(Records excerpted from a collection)
____________

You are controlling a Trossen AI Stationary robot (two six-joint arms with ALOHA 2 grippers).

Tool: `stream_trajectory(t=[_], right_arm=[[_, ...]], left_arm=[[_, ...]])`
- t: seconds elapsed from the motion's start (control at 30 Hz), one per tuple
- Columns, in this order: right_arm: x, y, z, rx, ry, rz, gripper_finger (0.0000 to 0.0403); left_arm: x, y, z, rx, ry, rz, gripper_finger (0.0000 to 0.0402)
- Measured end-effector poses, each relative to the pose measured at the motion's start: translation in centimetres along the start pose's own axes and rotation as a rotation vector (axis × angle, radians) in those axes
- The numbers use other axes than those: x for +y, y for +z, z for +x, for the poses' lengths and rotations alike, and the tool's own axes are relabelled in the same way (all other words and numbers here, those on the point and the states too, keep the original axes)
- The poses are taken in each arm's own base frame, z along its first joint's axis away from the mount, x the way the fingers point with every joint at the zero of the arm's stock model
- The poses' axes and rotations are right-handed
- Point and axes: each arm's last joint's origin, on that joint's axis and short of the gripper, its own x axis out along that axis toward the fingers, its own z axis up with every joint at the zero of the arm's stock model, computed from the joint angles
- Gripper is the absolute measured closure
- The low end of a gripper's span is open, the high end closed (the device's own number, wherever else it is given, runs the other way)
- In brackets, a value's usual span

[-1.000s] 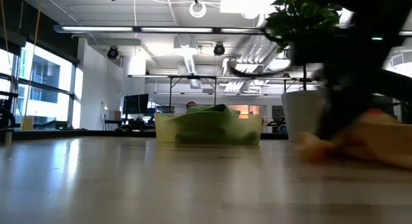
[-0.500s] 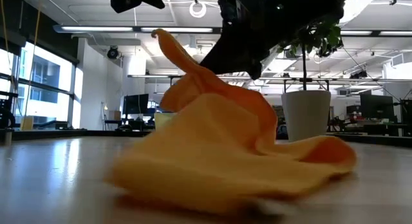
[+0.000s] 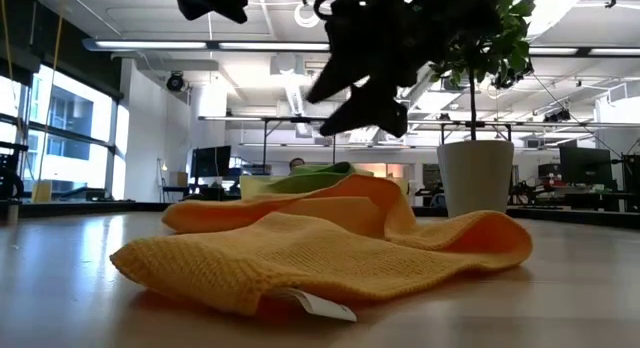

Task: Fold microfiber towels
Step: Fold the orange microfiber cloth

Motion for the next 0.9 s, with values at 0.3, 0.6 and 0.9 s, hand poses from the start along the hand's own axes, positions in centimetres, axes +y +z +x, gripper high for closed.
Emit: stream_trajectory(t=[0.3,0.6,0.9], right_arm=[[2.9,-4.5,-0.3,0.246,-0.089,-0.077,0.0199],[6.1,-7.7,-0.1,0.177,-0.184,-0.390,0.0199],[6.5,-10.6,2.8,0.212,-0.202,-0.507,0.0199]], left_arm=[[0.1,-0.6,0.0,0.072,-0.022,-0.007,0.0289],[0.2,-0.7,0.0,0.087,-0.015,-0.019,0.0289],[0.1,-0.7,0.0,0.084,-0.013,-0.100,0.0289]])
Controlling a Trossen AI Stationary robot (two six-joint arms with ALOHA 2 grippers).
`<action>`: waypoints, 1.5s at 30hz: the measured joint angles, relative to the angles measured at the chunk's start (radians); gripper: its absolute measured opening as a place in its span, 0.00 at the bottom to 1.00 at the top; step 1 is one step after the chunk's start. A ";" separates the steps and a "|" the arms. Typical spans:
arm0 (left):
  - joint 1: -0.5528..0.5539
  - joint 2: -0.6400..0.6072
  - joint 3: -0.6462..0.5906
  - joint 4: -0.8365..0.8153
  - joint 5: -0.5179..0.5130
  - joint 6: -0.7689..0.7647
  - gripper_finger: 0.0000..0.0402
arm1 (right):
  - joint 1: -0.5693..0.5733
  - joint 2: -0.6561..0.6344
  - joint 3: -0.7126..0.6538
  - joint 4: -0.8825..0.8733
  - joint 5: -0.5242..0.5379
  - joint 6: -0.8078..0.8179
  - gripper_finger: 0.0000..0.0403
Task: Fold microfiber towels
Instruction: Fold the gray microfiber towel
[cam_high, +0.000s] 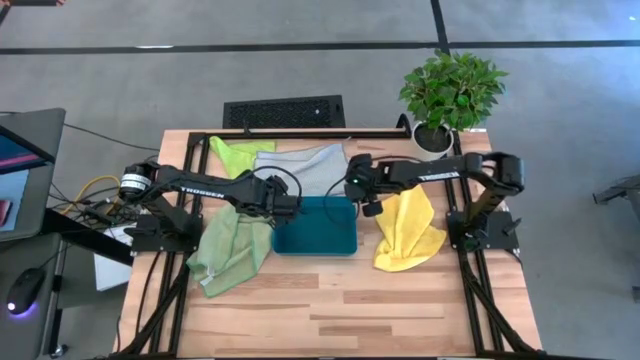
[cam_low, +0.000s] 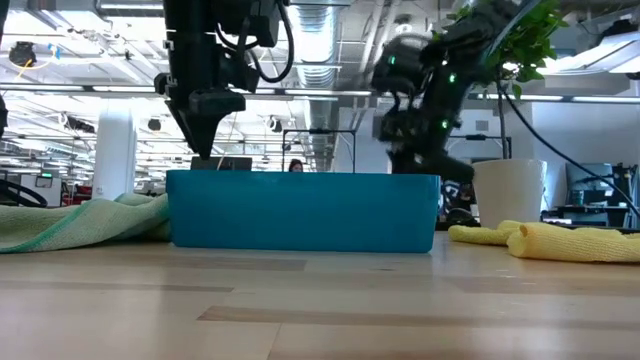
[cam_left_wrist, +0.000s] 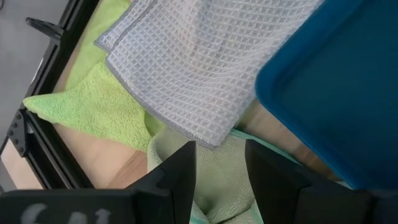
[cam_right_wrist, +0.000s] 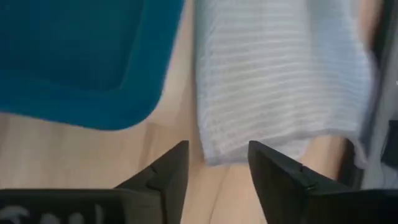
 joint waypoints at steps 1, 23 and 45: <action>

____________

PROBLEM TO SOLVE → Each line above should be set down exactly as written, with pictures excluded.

FINAL ANSWER →
You are controlling a Trossen AI Stationary robot (two six-joint arms with ALOHA 2 grippers).

Tool: `stream_trajectory(t=[_], right_arm=[[_, ...]], left_arm=[[_, ...]])`
- t: seconds elapsed from the motion's start (control at 30 Hz), one per tuple
- Columns, in this order: right_arm: x, y, z, rx, ry, rz, gripper_finger (0.0000 to 0.0403); left_arm: x, y, z, rx, ry, rz, gripper_finger (0.0000 to 0.0402)
- Measured end-effector poses, each relative to the pose measured at the motion's start: translation in centimetres along the start pose's own axes and rotation as a rotation vector (axis × angle, radians) in those axes
- The numbers use other axes than those: x for +y, y for +z, z for +x, for the poses' lengths and rotations alike, and the tool's own axes are relabelled in the same way (all other words and numbers here, those on the point and the states too, keep the original axes)
- The poses are taken in each arm's own base frame, z along its first joint's axis away from the mount, x the way the fingers point with every joint at the zero of the arm's stock model
- The poses' axes and rotations are right-handed
- Point and axes: each arm's last joint's origin, on that joint's axis and short of the gripper, its own x axis out along that axis toward the fingers, its own z axis up with every joint at the zero of the arm's stock model, computed from the joint angles
- Gripper is the absolute measured closure
- The low end of a gripper's span is open, the high end closed (the device's own number, wherever else it is given, runs the other way)
- In brackets, a value's usual span

[-1.000s] 
[-0.500s] 
[+0.000s] 

Task: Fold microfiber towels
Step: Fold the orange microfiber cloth

Motion for the next 0.9 s, with values at 0.3, 0.6 and 0.9 s, hand poses from the start along the hand's own axes, positions in centimetres, axes +y +z +x, gripper high for closed.
Emit: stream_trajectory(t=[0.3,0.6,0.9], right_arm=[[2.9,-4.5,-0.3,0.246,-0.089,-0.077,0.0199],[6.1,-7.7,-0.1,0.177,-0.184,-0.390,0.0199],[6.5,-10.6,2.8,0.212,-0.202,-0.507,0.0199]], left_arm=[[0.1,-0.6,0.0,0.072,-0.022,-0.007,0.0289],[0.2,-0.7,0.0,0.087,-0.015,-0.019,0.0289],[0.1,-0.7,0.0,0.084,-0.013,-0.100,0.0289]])
Controlling a Trossen AI Stationary robot (two six-joint arms with ALOHA 2 grippers).
`<action>`: waypoints, 1.5s at 30hz: the measured joint angles, relative to the angles measured at the chunk's start (radians); gripper: its absolute measured opening as a place in its span, 0.00 at the bottom to 1.00 at the top; step 1 is one step after the chunk's start. A ";" separates the steps and a "|" the arms. Typical spans:
arm0 (left):
  - joint 1: -0.5528..0.5539
  - joint 2: -0.6400..0.6072
  - joint 3: -0.6462..0.5906
  - joint 4: -0.8365..0.8153
  - joint 5: -0.5179..0.5130
  - joint 6: -0.7689..0.7647
  - gripper_finger: 0.0000..0.0402
arm1 (right):
  - joint 1: -0.5693..0.5733
  - joint 2: -0.6561..0.6344
  - joint 3: -0.7126..0.6538
  - joint 4: -0.8825..0.8733
  - joint 5: -0.5242..0.5379
  - joint 6: -0.8078..0.8179
  - gripper_finger: 0.0000..0.0403
Task: Fold microfiber towels
Instruction: Fold the gray microfiber towel
[cam_high, +0.000s] 
[cam_low, +0.000s] 
[cam_left_wrist, +0.000s] 
[cam_right_wrist, +0.000s] 
 joint waypoints at steps 1, 23 and 45: <action>

This answer requires nothing else.